537031Oct 2 2006 — edited Oct 5 2006
We're using C++, DBXML 2.1.7, with underlying Berkeley 4.3.28 - core 5 linux (2.6.16.28). We use transacted write's, with no nesting of transactions. We've been running with this version of DBXML for some time and this is the first time we've seen any sort of data corruption with the database.

In this case, the database server was shutdown, and the system restarted - on restart, the database server core dumped. Repeated attempts to restart the database gave the same failure. We enabled error output for the Berkeley DB and we get the following errors:

Finding last valid log LSN: file: 1 offset 8234100
Recovery starting from [1][7965842]
Log sequence error: page LSN 1 1664073; previous LSN 1 5236280
Recovery function for LSN 1 8228918 failed on forward pass
PANIC: Invalid argument
PANIC: fatal region error detected; run recovery (repeated several times)
followed by a segfault in libdb_cxx-4.3.so.

So I have 2 questions, the first (and most important) being - how can the log file get corrupted? Is this an OS/file system problem? Or could we have a problem in our database server? It's relatively simple - there is a single thread for read's/write's, and a separate "checkpoint" thread that periodically calls the txn_checkpoint function. Something was just changed on the system that has to do with mirroring, specifically on the partition that holds our database, but I don't know the details (I can get the info, though).

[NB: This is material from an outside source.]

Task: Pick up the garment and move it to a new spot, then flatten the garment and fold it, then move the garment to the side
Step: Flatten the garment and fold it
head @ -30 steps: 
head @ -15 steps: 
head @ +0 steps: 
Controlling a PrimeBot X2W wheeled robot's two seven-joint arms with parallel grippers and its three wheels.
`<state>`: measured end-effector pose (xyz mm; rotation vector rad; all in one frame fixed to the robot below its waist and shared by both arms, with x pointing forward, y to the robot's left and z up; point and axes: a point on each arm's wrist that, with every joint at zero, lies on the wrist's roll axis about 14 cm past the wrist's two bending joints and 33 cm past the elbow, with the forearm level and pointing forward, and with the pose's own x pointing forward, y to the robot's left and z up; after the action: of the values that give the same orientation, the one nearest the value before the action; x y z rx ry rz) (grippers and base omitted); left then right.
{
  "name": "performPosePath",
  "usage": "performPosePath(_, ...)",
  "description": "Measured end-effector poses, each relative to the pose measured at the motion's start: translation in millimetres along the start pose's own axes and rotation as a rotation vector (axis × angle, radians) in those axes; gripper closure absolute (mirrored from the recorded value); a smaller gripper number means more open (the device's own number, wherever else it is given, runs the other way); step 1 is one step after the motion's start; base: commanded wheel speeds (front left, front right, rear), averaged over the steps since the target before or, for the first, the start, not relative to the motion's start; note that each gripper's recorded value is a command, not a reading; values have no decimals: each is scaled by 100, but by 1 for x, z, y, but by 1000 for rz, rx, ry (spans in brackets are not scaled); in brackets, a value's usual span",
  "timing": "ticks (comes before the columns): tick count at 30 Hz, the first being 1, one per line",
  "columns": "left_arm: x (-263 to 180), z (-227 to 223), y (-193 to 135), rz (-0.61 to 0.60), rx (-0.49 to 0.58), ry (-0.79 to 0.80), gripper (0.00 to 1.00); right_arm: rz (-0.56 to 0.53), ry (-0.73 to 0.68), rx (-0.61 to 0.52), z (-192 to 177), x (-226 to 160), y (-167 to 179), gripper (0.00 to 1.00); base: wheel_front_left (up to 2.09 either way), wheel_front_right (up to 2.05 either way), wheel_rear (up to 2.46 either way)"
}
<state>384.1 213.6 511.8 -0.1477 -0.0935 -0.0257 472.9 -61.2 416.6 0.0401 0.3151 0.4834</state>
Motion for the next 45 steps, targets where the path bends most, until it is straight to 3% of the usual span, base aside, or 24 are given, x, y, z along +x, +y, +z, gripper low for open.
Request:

The second question - why is Berkeley choking on the error path, instead of causing a database panic? Granted, in this situation it would appear that we're hosed either way, but a panic is at least a little more user-friendy than a core dump. Looking at the core file, it appears that we've entered the error handling portion of dbenv_open, and the mp_handle of the environment object is NULL - we fail in the call to __dbenv_refresh because of that. (If you're interested, we rebuilt Berkeley with debug symbols - I can give you a stack trace with details for the segfault.)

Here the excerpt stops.